• **Exercise brief**:
Quote exactly, and only, the lines of the material below from the line with "--target robot arm" through the line with "Segment each instance of the robot".

• **Provided material**:
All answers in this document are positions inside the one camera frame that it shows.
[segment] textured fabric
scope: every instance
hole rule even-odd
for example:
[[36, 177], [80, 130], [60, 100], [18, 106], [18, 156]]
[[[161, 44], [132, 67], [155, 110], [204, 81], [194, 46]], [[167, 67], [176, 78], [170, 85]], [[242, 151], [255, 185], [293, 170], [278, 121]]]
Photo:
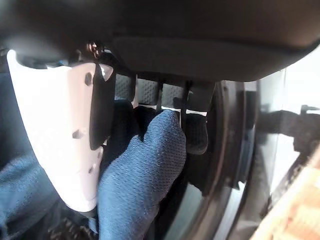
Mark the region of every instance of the textured fabric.
[[110, 163], [98, 186], [99, 239], [141, 240], [186, 160], [176, 114], [165, 110]]
[[11, 79], [0, 73], [0, 239], [15, 239], [59, 199], [24, 129]]

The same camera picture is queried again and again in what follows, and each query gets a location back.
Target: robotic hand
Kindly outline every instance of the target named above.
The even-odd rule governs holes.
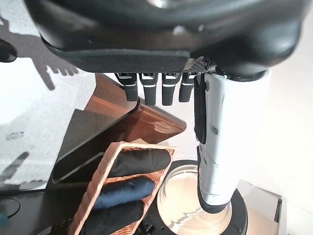
[[[195,86],[199,200],[220,212],[253,147],[269,71],[297,45],[309,0],[25,0],[48,49],[89,72],[114,72],[128,100],[137,73],[148,104]]]

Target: folded cloth
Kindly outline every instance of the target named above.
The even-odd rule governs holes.
[[[155,187],[153,180],[139,176],[105,185],[93,205],[93,210],[106,209],[149,196]]]
[[[81,230],[81,235],[109,235],[143,215],[143,202],[135,201],[120,204],[105,210],[91,211]]]
[[[165,149],[139,149],[120,152],[109,172],[109,178],[146,174],[165,169],[171,156]]]

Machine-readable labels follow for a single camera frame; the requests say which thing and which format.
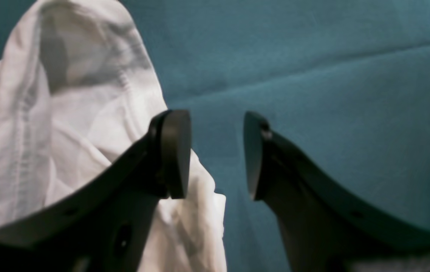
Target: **black frame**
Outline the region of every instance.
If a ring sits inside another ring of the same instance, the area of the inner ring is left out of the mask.
[[[155,116],[147,134],[71,196],[0,227],[0,272],[135,272],[160,198],[184,198],[191,122]]]
[[[292,270],[340,271],[395,258],[401,264],[430,254],[429,232],[341,187],[258,113],[245,115],[244,148],[250,196],[276,214]]]

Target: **white fabric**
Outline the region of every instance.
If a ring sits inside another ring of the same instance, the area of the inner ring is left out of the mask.
[[[115,0],[39,0],[0,60],[0,225],[91,181],[166,110]],[[224,272],[224,196],[192,151],[184,200],[161,200],[139,271]]]

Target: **black plastic part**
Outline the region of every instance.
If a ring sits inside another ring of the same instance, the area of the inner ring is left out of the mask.
[[[157,115],[89,184],[0,227],[0,272],[135,272],[158,200],[186,196],[190,150],[188,112]]]
[[[246,113],[244,147],[248,191],[277,215],[292,270],[344,271],[347,258],[430,248],[430,233],[348,192],[257,113]]]

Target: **rounded black end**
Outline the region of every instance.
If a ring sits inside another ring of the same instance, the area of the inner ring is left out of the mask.
[[[262,171],[264,143],[270,141],[270,127],[264,117],[255,112],[246,112],[244,118],[244,149],[247,185],[252,200],[259,200],[258,185]]]
[[[188,190],[191,154],[191,120],[186,110],[174,110],[161,129],[161,167],[172,198],[185,198]]]

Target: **screw hole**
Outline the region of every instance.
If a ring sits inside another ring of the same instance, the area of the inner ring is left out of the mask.
[[[361,212],[358,212],[357,210],[354,210],[351,212],[351,215],[355,218],[363,218],[365,217]]]
[[[129,247],[129,242],[132,236],[132,225],[129,223],[122,224],[116,233],[116,238],[114,239],[114,254],[116,256],[121,256],[126,252]]]

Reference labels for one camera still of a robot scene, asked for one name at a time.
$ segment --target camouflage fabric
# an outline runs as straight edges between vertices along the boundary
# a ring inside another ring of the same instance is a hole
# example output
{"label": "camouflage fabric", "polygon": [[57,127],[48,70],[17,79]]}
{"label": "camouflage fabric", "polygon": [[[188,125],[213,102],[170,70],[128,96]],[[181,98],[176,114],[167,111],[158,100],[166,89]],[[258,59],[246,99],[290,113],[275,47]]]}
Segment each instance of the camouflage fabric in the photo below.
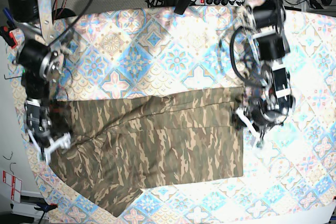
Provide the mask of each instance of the camouflage fabric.
{"label": "camouflage fabric", "polygon": [[242,95],[243,88],[227,88],[56,102],[73,146],[56,152],[50,167],[115,216],[140,188],[242,176],[243,134],[230,121]]}

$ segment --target blue floral pattern
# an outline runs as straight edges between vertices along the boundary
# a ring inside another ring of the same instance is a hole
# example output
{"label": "blue floral pattern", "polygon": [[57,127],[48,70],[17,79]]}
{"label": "blue floral pattern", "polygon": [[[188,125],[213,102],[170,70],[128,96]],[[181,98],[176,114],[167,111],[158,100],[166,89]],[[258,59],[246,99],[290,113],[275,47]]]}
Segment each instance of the blue floral pattern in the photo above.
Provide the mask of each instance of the blue floral pattern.
{"label": "blue floral pattern", "polygon": [[314,144],[319,141],[323,132],[324,129],[322,128],[322,125],[319,120],[315,118],[305,129],[305,134],[307,136],[305,139],[310,144]]}
{"label": "blue floral pattern", "polygon": [[192,55],[182,45],[174,43],[169,45],[160,60],[165,63],[166,70],[176,77],[186,75],[194,63]]}
{"label": "blue floral pattern", "polygon": [[250,206],[257,196],[248,188],[240,190],[234,197],[236,202],[244,207]]}
{"label": "blue floral pattern", "polygon": [[202,206],[208,211],[215,211],[225,205],[226,197],[220,192],[213,192],[202,200]]}
{"label": "blue floral pattern", "polygon": [[90,47],[81,59],[79,72],[95,85],[101,83],[111,68],[111,62],[96,48]]}
{"label": "blue floral pattern", "polygon": [[70,200],[56,190],[53,190],[50,193],[48,201],[50,203],[57,204],[57,207],[62,211],[65,211],[70,207]]}
{"label": "blue floral pattern", "polygon": [[143,194],[135,202],[135,206],[147,215],[153,215],[163,203],[151,194]]}
{"label": "blue floral pattern", "polygon": [[270,205],[279,201],[284,195],[284,188],[281,185],[275,185],[264,194],[264,201]]}
{"label": "blue floral pattern", "polygon": [[84,198],[81,195],[79,195],[76,198],[75,203],[79,207],[81,207],[81,209],[85,210],[87,213],[92,213],[92,212],[94,212],[98,208],[98,206],[96,204],[92,203],[87,198]]}
{"label": "blue floral pattern", "polygon": [[188,211],[193,205],[193,202],[181,193],[171,198],[168,203],[181,214]]}
{"label": "blue floral pattern", "polygon": [[138,44],[125,50],[117,62],[118,69],[125,77],[136,82],[153,64],[152,57]]}
{"label": "blue floral pattern", "polygon": [[290,193],[292,196],[300,200],[304,197],[304,195],[310,190],[310,187],[307,185],[306,181],[303,179],[301,180],[297,185],[295,185],[292,190],[290,190]]}

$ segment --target plug
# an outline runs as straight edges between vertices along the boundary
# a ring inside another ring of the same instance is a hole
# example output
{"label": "plug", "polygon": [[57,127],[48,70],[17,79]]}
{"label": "plug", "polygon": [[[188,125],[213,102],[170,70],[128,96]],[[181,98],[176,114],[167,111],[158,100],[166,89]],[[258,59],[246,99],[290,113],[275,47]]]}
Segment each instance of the plug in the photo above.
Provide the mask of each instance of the plug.
{"label": "plug", "polygon": [[221,3],[221,0],[214,0],[215,5],[219,5]]}
{"label": "plug", "polygon": [[206,3],[207,3],[208,5],[212,5],[212,2],[213,2],[213,0],[206,0]]}
{"label": "plug", "polygon": [[222,0],[222,1],[221,1],[221,4],[222,4],[222,5],[227,5],[228,2],[229,2],[229,0]]}

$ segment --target red label
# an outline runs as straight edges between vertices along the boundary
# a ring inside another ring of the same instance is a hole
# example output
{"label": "red label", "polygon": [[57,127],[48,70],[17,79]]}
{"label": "red label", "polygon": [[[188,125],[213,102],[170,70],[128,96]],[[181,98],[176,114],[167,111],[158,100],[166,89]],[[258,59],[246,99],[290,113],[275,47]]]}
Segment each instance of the red label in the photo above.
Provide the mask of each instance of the red label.
{"label": "red label", "polygon": [[12,194],[11,194],[11,196],[10,196],[10,198],[11,198],[12,200],[14,200],[14,192],[15,192],[15,189],[12,188]]}

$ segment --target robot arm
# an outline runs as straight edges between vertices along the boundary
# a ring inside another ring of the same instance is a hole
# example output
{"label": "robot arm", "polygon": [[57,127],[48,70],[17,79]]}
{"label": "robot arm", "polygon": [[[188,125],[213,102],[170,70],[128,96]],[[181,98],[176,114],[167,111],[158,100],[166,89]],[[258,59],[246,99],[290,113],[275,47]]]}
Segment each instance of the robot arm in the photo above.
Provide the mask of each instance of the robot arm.
{"label": "robot arm", "polygon": [[[38,150],[39,159],[50,161],[51,153],[70,147],[70,134],[53,131],[49,117],[50,82],[57,82],[64,62],[64,55],[51,18],[51,0],[8,0],[15,25],[25,35],[25,42],[14,64],[25,68],[22,85],[25,87],[25,130]],[[40,28],[31,25],[40,22]]]}
{"label": "robot arm", "polygon": [[[245,0],[245,5],[238,10],[238,19],[242,25],[236,29],[230,42],[233,70],[245,85],[261,89],[266,98],[249,98],[248,106],[238,108],[235,115],[238,123],[247,126],[258,138],[255,145],[260,146],[263,135],[275,125],[282,124],[295,107],[290,75],[282,62],[290,52],[283,29],[286,13],[282,0]],[[234,41],[241,30],[250,37],[252,47],[258,49],[253,52],[260,64],[263,83],[245,79],[235,67]]]}

• **Answer to this problem**:
$ segment --target robot arm
# an outline runs as straight edges between vertices along the boundary
# a ring inside another ring of the same instance is a hole
# example output
{"label": "robot arm", "polygon": [[57,127],[48,70],[17,79]]}
{"label": "robot arm", "polygon": [[[188,125],[213,102],[170,70],[128,96]],[[181,98],[176,114],[167,111],[158,100],[166,89]],[[258,59],[246,99],[290,113],[275,47]]]}
Segment each instance of the robot arm in the photo above.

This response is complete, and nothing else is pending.